Each record below must be returned exactly, with no line left out.
────────────────────────────────────────
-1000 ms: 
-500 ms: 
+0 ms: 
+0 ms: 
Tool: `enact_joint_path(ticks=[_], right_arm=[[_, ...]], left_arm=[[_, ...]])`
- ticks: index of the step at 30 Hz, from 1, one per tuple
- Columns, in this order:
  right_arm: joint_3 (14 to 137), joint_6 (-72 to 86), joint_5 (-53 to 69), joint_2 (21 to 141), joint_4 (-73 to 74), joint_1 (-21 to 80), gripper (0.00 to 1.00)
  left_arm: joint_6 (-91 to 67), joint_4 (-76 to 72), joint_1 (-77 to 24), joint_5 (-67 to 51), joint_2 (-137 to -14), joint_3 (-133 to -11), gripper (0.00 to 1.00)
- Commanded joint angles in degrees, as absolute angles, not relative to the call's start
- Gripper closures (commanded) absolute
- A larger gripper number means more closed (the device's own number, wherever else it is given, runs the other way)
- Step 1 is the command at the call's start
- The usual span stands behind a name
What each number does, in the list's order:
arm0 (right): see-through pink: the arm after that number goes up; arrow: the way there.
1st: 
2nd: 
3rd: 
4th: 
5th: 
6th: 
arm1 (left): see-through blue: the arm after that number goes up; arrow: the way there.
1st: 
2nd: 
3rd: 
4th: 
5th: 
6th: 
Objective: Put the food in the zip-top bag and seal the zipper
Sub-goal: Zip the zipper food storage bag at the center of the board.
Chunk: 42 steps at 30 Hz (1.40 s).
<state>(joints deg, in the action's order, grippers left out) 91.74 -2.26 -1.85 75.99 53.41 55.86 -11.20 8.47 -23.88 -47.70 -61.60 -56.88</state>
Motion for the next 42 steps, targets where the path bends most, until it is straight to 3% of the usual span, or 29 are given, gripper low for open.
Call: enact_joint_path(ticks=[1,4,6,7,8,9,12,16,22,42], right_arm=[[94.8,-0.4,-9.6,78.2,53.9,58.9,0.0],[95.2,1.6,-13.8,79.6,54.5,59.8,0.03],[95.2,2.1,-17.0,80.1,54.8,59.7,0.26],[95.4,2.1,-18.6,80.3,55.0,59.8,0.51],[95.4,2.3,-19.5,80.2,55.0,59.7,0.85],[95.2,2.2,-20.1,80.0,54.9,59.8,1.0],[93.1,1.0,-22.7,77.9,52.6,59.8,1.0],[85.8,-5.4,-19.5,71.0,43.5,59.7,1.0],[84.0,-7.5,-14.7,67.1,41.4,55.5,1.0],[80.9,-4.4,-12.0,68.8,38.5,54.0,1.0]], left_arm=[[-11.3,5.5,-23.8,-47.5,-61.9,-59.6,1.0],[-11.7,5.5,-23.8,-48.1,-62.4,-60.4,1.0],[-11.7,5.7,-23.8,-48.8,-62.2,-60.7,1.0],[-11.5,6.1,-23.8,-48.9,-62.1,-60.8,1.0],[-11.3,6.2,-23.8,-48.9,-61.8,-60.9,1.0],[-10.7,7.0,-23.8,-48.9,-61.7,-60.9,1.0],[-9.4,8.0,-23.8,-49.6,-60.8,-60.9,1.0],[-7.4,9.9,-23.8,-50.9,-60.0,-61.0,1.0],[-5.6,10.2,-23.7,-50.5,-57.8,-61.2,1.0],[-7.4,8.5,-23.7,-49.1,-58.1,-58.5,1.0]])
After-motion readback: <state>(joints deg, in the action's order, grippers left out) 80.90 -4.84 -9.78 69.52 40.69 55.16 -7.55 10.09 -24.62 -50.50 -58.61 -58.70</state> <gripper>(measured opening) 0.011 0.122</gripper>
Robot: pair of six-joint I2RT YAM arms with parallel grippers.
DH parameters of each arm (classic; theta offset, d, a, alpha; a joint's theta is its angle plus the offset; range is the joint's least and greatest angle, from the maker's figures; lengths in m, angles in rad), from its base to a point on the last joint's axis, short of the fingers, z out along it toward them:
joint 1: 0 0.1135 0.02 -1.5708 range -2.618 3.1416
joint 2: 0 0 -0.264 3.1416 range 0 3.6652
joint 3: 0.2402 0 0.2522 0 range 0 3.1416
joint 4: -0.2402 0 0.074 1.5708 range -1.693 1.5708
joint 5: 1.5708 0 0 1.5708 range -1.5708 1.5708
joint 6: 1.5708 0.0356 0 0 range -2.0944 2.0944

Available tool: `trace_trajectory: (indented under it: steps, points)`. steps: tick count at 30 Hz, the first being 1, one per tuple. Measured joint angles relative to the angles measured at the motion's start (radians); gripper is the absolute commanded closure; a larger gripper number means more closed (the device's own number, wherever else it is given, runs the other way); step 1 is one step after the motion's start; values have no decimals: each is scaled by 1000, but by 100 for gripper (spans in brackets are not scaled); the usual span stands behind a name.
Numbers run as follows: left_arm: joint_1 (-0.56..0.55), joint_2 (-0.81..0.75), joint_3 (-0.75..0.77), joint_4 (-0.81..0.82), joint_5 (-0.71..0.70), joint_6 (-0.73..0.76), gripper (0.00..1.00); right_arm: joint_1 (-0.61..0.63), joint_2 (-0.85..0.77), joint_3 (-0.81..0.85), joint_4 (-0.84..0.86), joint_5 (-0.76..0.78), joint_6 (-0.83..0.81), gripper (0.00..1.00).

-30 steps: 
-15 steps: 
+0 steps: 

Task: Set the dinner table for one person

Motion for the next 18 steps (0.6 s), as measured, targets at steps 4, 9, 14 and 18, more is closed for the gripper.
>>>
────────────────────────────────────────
Task result
-1000 ms: 
-500 ms: 
+0 ms: 
+0 ms: 
Tool: `enact_joint_path(ticks=[_], right_arm=[[_, ...]], left_arm=[[_, ...]])`
- ticks: index of the step at 30 Hz, from 1, one per tuple
- Columns, in this order:
  right_arm: joint_3 (14 to 137), joint_6 (-72 to 86), joint_5 (-53 to 69), joint_2 (21 to 141), joint_4 (-73 to 74), joint_1 (-21 to 80), gripper (0.00 to 1.00)
  left_arm: joint_6 (-91 to 67), joint_4 (-76 to 72), joint_1 (-77 to 24), joint_5 (-67 to 51), joint_2 (-137 to -14), joint_3 (-133 to -11), gripper (0.00 to 1.00)
- Commanded joint angles in degrees, as absolute angles, not relative to the call's start
- Gripper closures (commanded) absolute
- A larger gripper number means more closed (the device's own number, wherever else it is given, runs the other way)
- Step 1 is the command at the call's start
- The usual span stands behind a name
What each number does, in the list's order:
arm0 (right): see-through pink: the arm after that number goes up; arrow: the way there.
1st: 
2nd: 
3rd: 
4th: 
5th: 
6th: 
arm1 (left): see-through blue: the arm after that number goes up; arrow: the way there.
1st: 
2nd: 
3rd: 
4th: 
5th: 
6th: 
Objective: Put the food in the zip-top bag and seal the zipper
Sub-goal: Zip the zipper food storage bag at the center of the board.
Chunk: 42 steps at 30 Hz (1.40 s).
<state>(joints deg, in the action's order, grippers left out) 91.74 -2.26 -1.85 75.99 53.41 55.86 -11.20 8.47 -23.88 -47.70 -61.60 -56.88</state>
Motion for the next 42 steps, targets where the path bends most, until it is straight to 3% of the usual span, or 29 are given, gripper low for open.
Call: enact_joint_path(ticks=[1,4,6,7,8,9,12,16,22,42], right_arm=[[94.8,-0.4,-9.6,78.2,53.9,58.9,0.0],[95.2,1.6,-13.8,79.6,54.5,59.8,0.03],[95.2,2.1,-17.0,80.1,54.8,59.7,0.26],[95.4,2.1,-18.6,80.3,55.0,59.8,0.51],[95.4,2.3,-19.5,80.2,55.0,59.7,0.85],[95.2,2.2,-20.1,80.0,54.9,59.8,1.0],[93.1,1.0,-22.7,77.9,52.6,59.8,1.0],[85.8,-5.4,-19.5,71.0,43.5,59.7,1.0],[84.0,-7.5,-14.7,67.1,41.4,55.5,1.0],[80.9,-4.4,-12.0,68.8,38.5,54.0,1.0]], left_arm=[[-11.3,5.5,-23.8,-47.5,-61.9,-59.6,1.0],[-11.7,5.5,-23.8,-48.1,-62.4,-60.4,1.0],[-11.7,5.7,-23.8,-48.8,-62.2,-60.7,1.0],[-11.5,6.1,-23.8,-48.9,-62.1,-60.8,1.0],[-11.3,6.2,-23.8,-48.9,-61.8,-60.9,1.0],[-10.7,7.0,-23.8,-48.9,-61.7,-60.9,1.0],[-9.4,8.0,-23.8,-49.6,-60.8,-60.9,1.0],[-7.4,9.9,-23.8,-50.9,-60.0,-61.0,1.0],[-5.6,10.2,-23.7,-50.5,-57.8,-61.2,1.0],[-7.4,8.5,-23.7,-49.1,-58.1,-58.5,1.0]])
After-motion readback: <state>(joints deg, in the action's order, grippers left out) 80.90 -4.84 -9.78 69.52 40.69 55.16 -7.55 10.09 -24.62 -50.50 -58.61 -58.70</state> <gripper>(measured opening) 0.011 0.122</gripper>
Robot: pair of six-joint I2RT YAM arms with parallel grippers.
DH parameters of each arm (classic; theta offset, d, a, alpha; a joint's theta is its angle plus the offset; range is the joint's least and greatest angle, from the maker's figures; lengths in m, angles in rad), from its base to a point on the last joint's axis, short of the fingers, z out along it toward them:
joint 1: 0 0.1135 0.02 -1.5708 range -2.618 3.1416
joint 2: 0 0 -0.264 3.1416 range 0 3.6652
joint 3: 0.2402 0 0.2522 0 range 0 3.1416
joint 4: -0.2402 0 0.074 1.5708 range -1.693 1.5708
joint 5: 1.5708 0 0 1.5708 range -1.5708 1.5708
joint 6: 1.5708 0.0356 0 0 range -2.0944 2.0944

Available tool: `trace_trajectory: (indented under it: steps, points)`. steps: tick count at 30 Hz, the first being 1, one per tuple. Measured joint angles relative to the angles measured at the motion's start (radians); gripper is the absolute commanded closure; a larger gripper number means more closed (the device's own number, wherever else it is given, runs the other way); step 1 is one step after the motion's start; values have no decimals: each is scaled by 1000, but by 100 for gripper (spans in brackets are not scaled); the usual span stands behind a name.
Numbers run as follows: left_arm: joint_1 (-0.56..0.55), joint_2 (-0.81..0.75), joint_3 (-0.75..0.77), joint_4 (-0.81..0.82), joint_5 (-0.71..0.70), joint_6 (-0.73..0.76), gripper (0.00..1.00); right_arm: joint_1 (-0.61..0.63), joint_2 (-0.85..0.77), joint_3 (-0.81..0.85), joint_4 (-0.84..0.86), joint_5 (-0.76..0.78), joint_6 (-0.83..0.81), gripper (0.00..1.00).

-30 steps: 
-15 steps: 
+0 steps: 

Task: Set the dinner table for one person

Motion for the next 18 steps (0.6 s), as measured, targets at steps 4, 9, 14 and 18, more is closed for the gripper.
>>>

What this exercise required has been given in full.